Chapter 11
Why human beings find death repugnant
698. This also explains the repugnance that we feel to death, that is, the
repugnance the intellective soul experiences in feeling the loss of the animal
feeling which it apprehends naturally.
Death in the animal takes place through the disorganisation of the body or
through extreme pain. The act with which the soul vivifies the organic body is
that through which the life instinct produces stimulation, organisation
and the individual feeling; at the same time, this instinct has a natural
tendency to posit itself in this fashion. Granted these things, animal
repugnance to death must be proportioned to the force of the life instinct.
Death, therefore, is the extreme evil for an animal, whose repugnance to it
must be proportionate to the act by which the animal exists.
699. But the rational principle perceives feeling as the entity which it is.

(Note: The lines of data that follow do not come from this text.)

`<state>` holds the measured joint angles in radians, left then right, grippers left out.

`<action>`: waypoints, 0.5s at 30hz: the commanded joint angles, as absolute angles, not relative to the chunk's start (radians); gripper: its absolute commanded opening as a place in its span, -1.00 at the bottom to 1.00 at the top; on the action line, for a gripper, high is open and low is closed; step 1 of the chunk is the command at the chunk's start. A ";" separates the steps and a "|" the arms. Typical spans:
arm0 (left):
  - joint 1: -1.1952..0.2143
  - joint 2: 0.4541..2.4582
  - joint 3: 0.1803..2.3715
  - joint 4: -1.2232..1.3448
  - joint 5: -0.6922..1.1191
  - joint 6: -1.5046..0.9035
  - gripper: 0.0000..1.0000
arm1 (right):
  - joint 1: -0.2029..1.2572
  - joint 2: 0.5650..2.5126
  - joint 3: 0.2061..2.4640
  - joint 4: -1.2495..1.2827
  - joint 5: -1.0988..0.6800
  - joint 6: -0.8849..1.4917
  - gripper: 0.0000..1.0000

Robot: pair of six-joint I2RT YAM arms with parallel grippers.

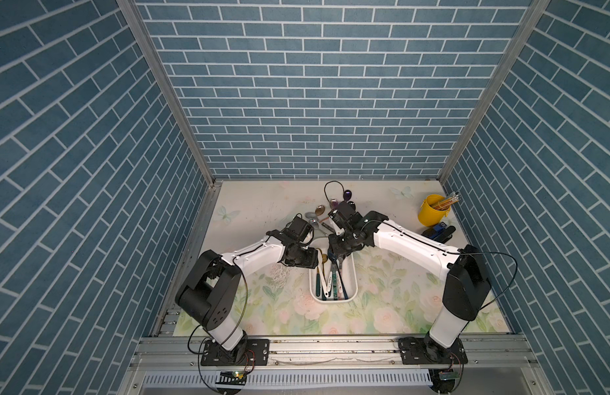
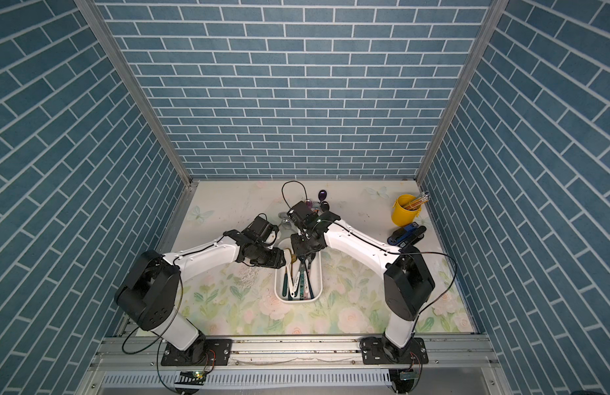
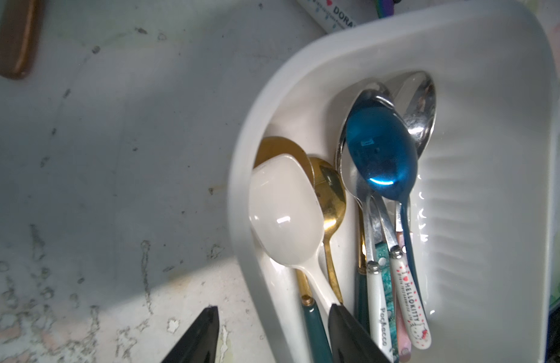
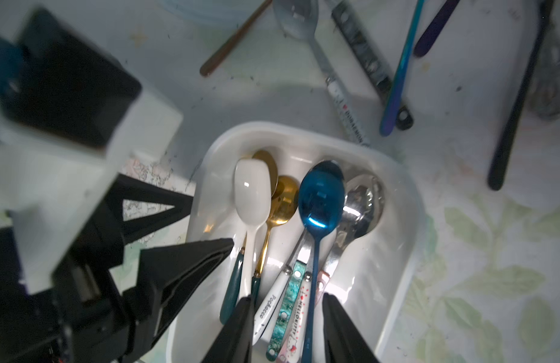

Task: Put the spoon into the storage box
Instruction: Place the spoon in the storage box, then adjust the storage box at the center of the board.

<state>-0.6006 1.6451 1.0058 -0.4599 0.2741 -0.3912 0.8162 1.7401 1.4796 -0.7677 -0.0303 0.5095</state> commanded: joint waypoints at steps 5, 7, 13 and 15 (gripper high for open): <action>-0.640 1.694 1.060 -0.515 0.281 -0.384 0.21 | 0.592 1.816 1.559 -0.784 -0.019 0.275 -0.21; -0.646 1.697 1.067 -0.513 0.297 -0.398 0.20 | 0.547 1.871 1.587 -0.776 -0.013 0.237 -0.22; -0.674 1.716 1.096 -0.508 0.343 -0.449 0.19 | 0.434 2.023 1.701 -0.712 -0.069 0.199 -0.25; -0.682 1.722 1.106 -0.508 0.353 -0.466 0.18 | 0.418 2.078 1.754 -0.717 -0.070 0.176 -0.25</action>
<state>-0.6601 1.7061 1.0790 -0.4980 0.3088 -0.4324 0.4339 2.0315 1.6859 -0.7296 -0.0456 0.2466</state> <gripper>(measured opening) 0.594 0.378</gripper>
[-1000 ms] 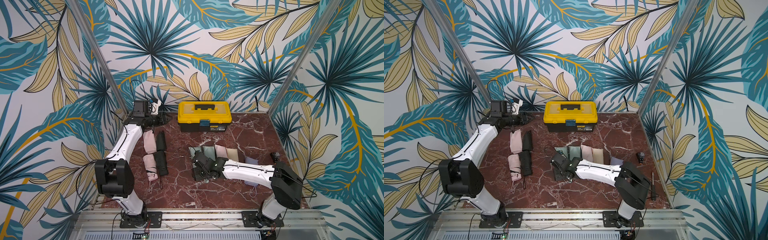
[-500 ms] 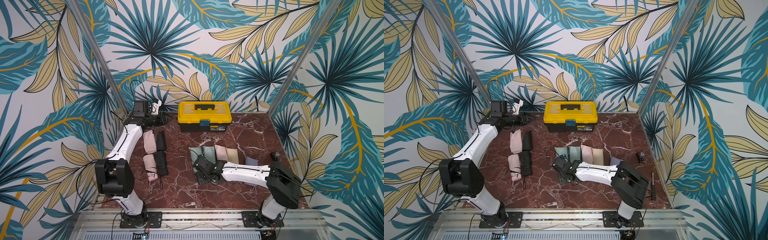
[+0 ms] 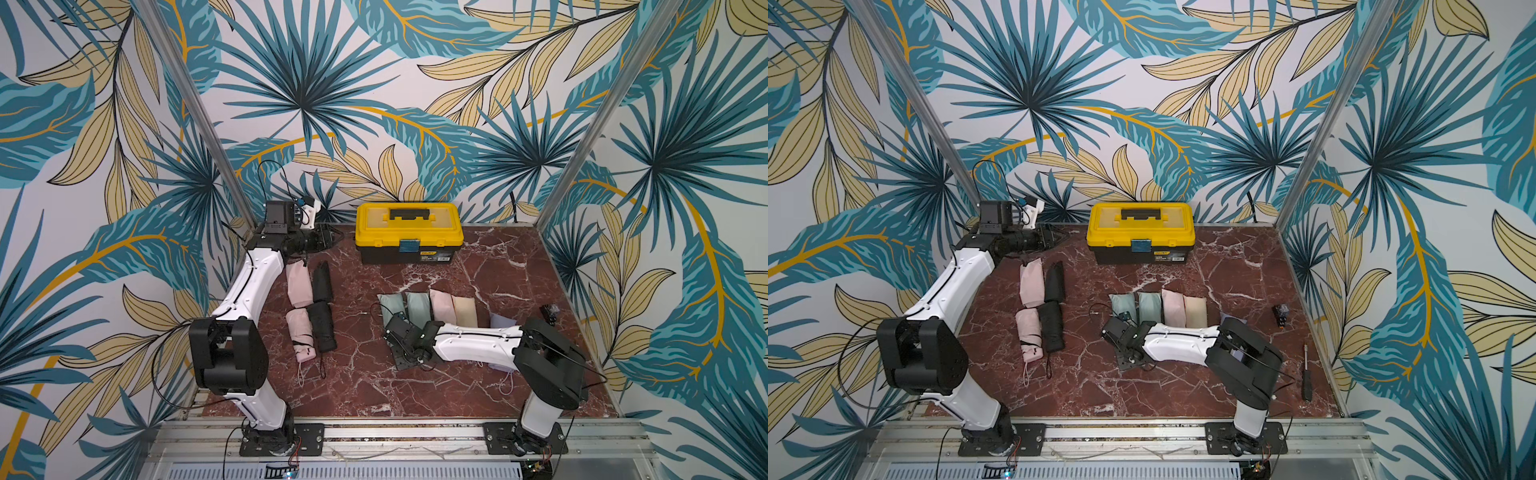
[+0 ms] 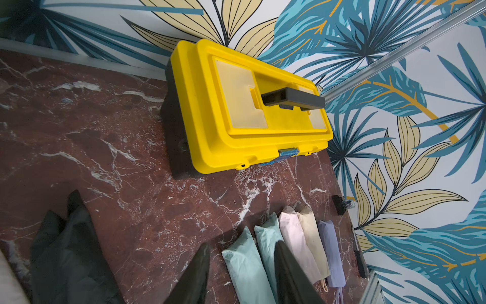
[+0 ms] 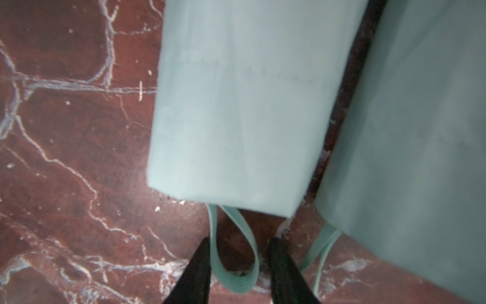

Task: Take umbrellas out of sleeves
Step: Move the umbrella to the center of the board.

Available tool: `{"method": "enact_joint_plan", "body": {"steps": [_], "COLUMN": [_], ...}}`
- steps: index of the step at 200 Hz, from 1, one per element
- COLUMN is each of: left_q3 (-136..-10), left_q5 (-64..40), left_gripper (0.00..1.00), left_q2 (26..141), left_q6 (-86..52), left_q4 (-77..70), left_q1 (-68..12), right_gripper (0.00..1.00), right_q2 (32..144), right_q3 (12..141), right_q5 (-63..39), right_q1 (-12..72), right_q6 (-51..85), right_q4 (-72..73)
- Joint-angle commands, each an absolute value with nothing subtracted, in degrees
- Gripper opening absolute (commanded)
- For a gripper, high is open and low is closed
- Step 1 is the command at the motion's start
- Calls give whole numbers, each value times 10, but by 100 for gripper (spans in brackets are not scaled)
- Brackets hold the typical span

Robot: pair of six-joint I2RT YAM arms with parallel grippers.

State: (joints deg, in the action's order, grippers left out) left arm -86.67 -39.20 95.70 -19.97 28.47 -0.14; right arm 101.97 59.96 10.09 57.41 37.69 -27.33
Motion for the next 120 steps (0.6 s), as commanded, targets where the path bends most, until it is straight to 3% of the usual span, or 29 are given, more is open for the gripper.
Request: {"method": "enact_joint_plan", "body": {"steps": [1, 33, 120], "left_q3": [-889, -889, -890], "left_q5": [-402, -407, -400], "left_gripper": [42, 42, 40], "left_q2": [958, 963, 976], "left_q6": [-196, -199, -208], "left_q4": [279, 279, 278], "left_q1": [7, 9, 11], "right_gripper": [36, 32, 7], "right_q2": [1038, 1052, 1040], "right_q3": [601, 603, 598], "right_q5": [109, 112, 106], "right_q1": [578, 587, 594], "right_q6": [379, 381, 399], "right_q4": [-291, -292, -287]}}
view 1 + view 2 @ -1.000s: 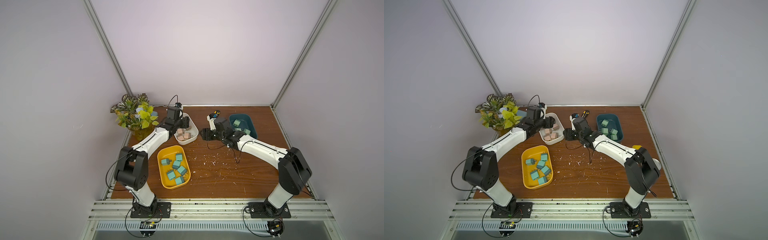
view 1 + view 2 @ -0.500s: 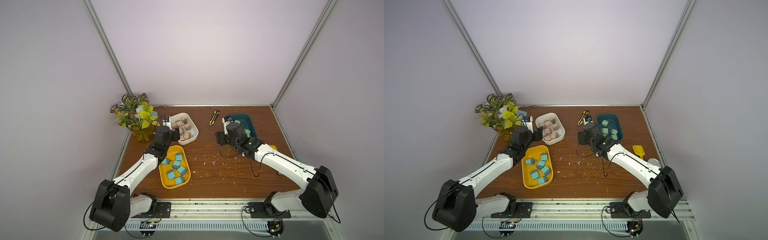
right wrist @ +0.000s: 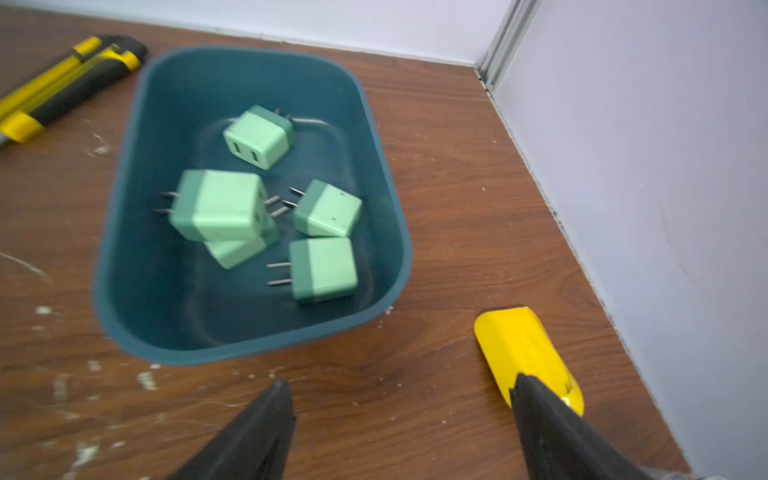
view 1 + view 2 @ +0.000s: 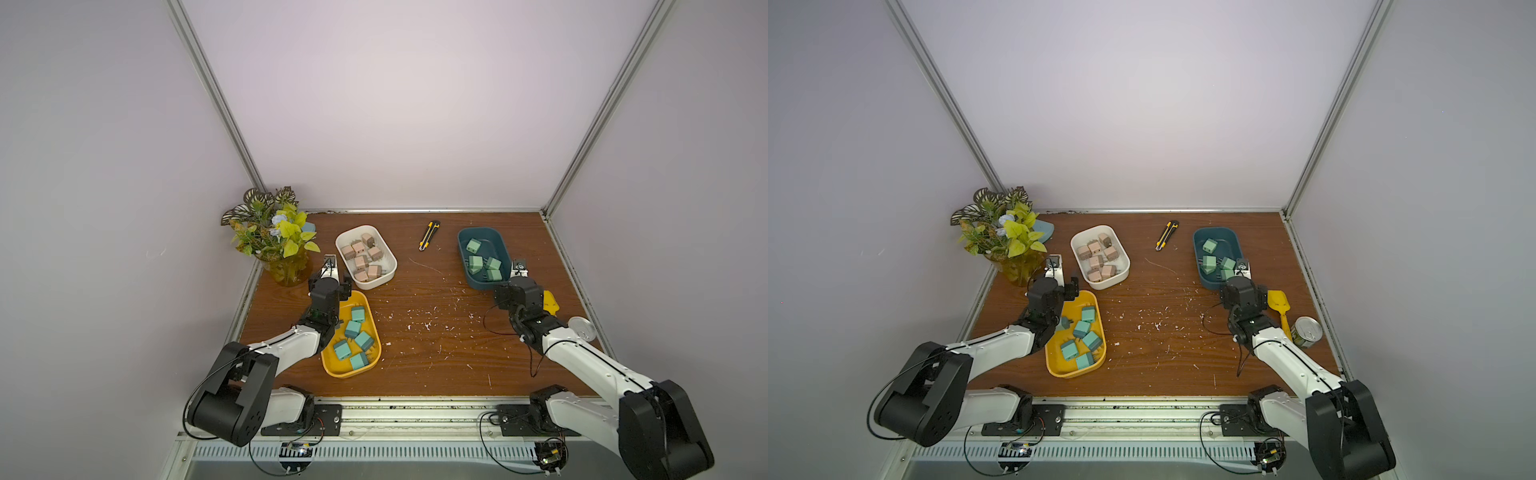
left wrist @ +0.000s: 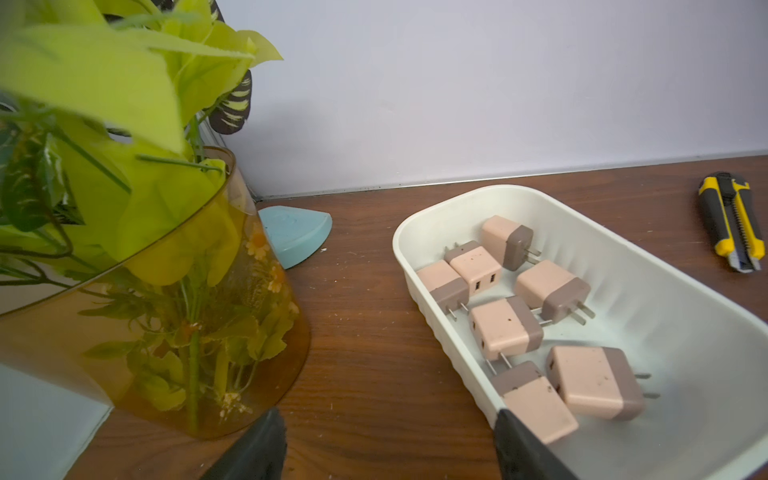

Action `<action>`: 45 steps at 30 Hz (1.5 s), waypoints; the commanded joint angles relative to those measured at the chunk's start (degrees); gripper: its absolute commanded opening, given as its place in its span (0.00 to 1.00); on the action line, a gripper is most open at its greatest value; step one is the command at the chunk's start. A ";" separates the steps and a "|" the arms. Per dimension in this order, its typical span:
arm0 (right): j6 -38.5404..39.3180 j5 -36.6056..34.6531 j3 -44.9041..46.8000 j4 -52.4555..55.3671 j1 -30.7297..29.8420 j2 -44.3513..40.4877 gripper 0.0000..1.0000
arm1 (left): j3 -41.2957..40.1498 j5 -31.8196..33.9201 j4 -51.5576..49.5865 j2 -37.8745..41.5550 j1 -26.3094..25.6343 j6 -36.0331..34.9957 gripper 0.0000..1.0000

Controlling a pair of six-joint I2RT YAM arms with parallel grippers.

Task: Place the plugs by color into the storage box
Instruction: Reset both arms

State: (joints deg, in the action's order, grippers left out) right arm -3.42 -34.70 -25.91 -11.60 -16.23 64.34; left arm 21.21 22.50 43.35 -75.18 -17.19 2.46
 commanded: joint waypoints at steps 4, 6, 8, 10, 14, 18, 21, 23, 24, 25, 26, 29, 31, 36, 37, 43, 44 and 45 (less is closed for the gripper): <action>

In other words, the rational principle is either content or suffering when it perceives feeling. Everything the animal suffers at death is therefore perceived by the rational principle, to which death must be as repugnant as it is to the animal principle. There is a difference, however. The rational principle, in addition to the activity by which it perceives the animal feeling, has another, more noble activity, which endures and with which it can console itself for what it loses. The rational principle suffers loss, but it does not perish; the animal loses everything and perishes.
700. Moreover, perception of the body is the first act of the rational principle, the first act of reason, the act in which the rational principle is given the reality it knows naturally. But the perfection of every being consists in its act: 'A thing is, in so far as it is in act.' But every ens has some force through which it is. This force, through which it is, is that which makes the cessation of being repugnant; it is an instinct for being, and therefore for self-preservation. The rational principle, if impeded from carrying out the first natural act which makes it what it is and contains virtually all other acts, must experience extreme repugnance in seeing itself so impeded. This repugnance to seeing the body subtracted from the rational principle must be as strong in that principle as the force which naturally impels it to the act with which it perceives the animal feeling and posits itself as rational. The rational principle, therefore, must feel extreme repugnance at having to separate itself from animality, although this separation does not entirely remove its first act. There still remains the act with which it intuits being in general, the act through which it is intellectual and moreover apprehends pure space (cf. 554).